“Abbandonate il fucile e prendete il binocolo.” Questo il suggerimento della Lipu dato in occasione della riapertura della stagione di caccia, avvenuta ufficialmente il 17 settembre.
Una stagione iniziata, secondo l’associazione, in un quadro tutt’altro che roseo.
Senza insistere sull’aspetto etico e morale di un’attività volta all’uccisione di animali liberi e innocui per puro divertimento, quello che preoccupa è soprattutto la carenza di un piano venatorio adeguato a livello nazionale.
Undici Regioni non hanno un piano faunistico venatorio e se ce l’hanno non è aggiornato. Il Lazio, ad esempio, ha un piano che risale a venti anni fa.
Ma cosa prevede il piano faunistico venatorio?
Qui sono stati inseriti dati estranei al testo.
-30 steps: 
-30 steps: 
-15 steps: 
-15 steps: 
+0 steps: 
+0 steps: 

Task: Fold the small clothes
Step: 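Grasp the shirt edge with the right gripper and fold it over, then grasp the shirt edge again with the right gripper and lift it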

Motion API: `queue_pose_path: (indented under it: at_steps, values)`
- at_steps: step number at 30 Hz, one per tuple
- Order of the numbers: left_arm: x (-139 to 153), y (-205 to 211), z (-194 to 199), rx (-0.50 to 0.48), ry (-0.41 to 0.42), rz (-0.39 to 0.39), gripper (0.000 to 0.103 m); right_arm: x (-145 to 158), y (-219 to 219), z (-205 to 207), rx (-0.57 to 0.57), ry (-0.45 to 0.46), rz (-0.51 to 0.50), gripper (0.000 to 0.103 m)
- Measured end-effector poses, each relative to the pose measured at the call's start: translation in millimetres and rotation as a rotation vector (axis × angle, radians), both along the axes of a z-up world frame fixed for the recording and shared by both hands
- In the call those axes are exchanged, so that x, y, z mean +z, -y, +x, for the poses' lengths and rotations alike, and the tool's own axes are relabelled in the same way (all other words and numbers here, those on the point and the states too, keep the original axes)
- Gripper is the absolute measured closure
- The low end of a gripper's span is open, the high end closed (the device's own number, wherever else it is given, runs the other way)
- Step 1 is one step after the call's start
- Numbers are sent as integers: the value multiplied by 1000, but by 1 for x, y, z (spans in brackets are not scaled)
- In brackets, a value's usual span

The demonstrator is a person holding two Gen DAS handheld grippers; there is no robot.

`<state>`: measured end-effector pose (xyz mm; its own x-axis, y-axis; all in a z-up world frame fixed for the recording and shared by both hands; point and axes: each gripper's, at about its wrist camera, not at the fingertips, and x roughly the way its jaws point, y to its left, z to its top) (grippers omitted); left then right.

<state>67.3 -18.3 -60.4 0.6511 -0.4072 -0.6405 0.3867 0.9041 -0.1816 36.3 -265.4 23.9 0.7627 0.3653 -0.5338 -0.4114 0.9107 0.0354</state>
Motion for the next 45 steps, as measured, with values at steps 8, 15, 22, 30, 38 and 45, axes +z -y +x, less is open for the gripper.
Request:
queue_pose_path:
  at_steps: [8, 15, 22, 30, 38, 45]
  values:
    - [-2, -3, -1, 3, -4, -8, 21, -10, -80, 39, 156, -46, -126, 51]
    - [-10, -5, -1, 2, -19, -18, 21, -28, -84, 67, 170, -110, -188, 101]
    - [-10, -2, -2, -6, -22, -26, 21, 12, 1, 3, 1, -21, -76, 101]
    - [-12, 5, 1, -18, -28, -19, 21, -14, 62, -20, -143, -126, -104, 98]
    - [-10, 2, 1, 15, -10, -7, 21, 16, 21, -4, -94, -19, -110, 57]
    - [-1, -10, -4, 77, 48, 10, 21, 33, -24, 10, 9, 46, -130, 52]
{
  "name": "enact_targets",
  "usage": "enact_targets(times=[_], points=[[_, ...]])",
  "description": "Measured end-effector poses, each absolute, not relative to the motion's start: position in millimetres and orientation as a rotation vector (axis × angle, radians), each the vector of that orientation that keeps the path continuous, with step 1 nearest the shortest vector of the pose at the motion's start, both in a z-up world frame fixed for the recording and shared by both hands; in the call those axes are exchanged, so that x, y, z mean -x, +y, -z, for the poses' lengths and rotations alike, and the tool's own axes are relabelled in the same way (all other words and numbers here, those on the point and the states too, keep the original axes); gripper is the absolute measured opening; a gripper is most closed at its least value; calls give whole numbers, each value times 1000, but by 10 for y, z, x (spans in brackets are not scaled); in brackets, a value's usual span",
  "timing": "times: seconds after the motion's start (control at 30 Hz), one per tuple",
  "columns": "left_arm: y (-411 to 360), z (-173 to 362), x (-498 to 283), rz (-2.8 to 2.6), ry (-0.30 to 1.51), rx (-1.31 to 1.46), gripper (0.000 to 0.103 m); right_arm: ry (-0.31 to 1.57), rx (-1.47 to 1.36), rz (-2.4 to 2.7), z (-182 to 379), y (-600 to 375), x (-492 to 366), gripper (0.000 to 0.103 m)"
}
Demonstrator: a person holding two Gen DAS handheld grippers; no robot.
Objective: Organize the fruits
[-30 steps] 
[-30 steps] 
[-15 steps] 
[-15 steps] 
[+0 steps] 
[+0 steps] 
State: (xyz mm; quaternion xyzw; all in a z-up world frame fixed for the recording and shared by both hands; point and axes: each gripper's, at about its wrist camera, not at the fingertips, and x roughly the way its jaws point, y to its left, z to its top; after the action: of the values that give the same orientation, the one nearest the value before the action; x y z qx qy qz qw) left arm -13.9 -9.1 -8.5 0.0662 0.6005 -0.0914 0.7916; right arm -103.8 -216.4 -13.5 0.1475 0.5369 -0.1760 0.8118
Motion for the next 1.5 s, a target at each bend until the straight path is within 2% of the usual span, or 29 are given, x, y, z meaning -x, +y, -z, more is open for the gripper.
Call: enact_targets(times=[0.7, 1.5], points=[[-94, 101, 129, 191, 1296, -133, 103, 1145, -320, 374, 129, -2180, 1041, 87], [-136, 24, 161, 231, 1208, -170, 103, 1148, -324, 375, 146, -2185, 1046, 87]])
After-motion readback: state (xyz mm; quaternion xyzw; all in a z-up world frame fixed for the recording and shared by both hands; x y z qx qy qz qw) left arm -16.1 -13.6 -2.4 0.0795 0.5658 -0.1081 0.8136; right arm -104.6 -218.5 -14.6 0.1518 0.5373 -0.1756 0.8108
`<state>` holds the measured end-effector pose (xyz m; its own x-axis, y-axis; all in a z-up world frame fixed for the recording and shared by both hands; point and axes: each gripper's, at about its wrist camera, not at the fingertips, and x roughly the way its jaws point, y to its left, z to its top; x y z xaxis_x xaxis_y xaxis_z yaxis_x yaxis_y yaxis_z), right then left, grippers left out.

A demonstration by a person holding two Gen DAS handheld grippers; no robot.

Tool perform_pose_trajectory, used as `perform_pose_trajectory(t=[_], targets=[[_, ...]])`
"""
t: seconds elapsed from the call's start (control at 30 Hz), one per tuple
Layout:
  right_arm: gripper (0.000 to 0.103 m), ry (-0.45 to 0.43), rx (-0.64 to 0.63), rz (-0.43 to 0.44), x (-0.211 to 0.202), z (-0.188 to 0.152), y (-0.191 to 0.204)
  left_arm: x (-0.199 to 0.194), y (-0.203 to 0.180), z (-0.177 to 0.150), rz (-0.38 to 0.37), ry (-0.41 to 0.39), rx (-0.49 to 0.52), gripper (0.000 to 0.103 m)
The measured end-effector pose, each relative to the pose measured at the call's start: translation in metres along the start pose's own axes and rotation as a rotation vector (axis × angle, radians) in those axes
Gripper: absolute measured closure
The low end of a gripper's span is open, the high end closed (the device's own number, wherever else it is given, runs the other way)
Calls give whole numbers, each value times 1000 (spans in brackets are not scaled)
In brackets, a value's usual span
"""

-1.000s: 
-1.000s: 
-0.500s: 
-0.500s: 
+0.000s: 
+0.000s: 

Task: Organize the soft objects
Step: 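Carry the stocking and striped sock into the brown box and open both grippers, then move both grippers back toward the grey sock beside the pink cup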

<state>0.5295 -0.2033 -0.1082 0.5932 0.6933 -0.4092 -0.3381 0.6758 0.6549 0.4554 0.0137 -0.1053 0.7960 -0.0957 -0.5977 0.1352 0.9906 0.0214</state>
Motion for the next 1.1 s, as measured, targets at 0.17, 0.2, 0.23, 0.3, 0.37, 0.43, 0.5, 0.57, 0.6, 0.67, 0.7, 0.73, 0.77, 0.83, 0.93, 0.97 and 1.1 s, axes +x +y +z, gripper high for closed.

In breve è uno strumento indispensabile per regolarizzare la caccia e lo fa prevedendo delle zone di protezione in cui è vietata la caccia e le modalità in cui svolgere l’attività venatoria tenendo conto delle esigenze legate alla conservazione della natura.
Non avere un programma aggiornato non solo lede la fauna del nostro Paese, ma può avere una ricaduta negativa su tutto il territorio dell’Unione Europea.
Il piano faunistico venatorio infatti, deve essere sottoposto a una valutazione di incidenza che mira, dal punto di vista procedurale e sostanziale, al raggiungimento di un rapporto equilibrato tra la conservazione degli habitat e degli animali e l’uso sostenibile del territorio.
Una valutazione di incidenza obsoleta va a incidere negativamente sulla rete Natura 2000. Questo strumento, utilizzato dall’Unione Europea, è stato istituito dalla Direttiva 92/43/CEE “Habitat” per il mantenimento a lungo termine degli habitat naturali e delle specie di flora e fauna.
Nonostante la volontà, da parte dell’Unione Europea di tutelare la biodiversità, in Italia sono solo tre le Regioni che hanno attivato una valutazione di incidenza aggiornata: Campania, Sicilia e Friuli Venezia Giulia.
Una delle molte conseguenze della mancanza di un piano venatorio adeguato, denuncia la Lipu, è che 18 specie di uccelli classificati come “in stato di conservazione sfavorevole” e 5 specie classificate come “minacciate a livello globale” vengono cacciate liberamente anche se andrebbero depennate dall’agenda venatoria e richiederebbero un intervento di tutela.
Purtroppo però né le Regioni, né lo Stato, né tanto meno l’Ispra hanno provveduto a creare un programma di conservazione.
Così ammirare la tortora selvatica, la coturnice, la pavoncella, il moriglione o il tordo tassello sarà sempre più difficile.
La Lipu ha già riportato l’infrazione della direttiva Habitat alla Commissione Europea denunciando la mancanza di una valutazione di incidenza aggiornata o adeguata per la maggior parte delle Regioni.
Nell’attesa che si prendano seri provvedimenti non resta che sperare che l’attività venatoria venga sostituita con il birdwatching, un’attività per amanti della natura e che coniuga in modo veramente sostenibile il rapporto tra sport e conservazione della fauna.